DATA BELOW:
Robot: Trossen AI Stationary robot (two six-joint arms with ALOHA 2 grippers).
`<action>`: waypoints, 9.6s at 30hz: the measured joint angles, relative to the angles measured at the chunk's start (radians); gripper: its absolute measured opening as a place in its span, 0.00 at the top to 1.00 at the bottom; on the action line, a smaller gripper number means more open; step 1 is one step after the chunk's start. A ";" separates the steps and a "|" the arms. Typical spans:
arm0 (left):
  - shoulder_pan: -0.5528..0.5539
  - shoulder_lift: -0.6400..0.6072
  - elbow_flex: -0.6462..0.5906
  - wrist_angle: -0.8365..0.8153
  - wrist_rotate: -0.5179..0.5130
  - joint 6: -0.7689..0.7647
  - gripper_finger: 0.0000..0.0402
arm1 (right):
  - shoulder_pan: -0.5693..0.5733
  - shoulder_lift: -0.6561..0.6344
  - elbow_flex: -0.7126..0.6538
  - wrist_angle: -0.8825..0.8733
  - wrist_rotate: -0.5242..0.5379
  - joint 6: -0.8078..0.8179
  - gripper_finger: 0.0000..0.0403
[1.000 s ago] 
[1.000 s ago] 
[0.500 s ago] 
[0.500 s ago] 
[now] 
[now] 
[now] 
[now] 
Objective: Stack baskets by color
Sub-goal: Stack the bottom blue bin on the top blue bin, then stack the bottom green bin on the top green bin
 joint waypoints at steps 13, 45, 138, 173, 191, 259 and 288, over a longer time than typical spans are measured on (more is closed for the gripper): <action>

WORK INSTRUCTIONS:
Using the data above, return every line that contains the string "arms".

RESULT FOR THIS EXERCISE:
Robot: Trossen AI Stationary robot (two six-joint arms with ALOHA 2 grippers).
`<action>`: waypoints, 9.6s at 30hz: the measured joint angles, relative to the angles measured at the chunk's start (radians); gripper: its absolute measured opening as a place in its span, 0.00 at the top to 1.00 at the bottom; on the action line, a smaller gripper number means more open; step 1 is one step after the chunk's start. A ";" separates the steps and a "|" the arms. Typical spans:

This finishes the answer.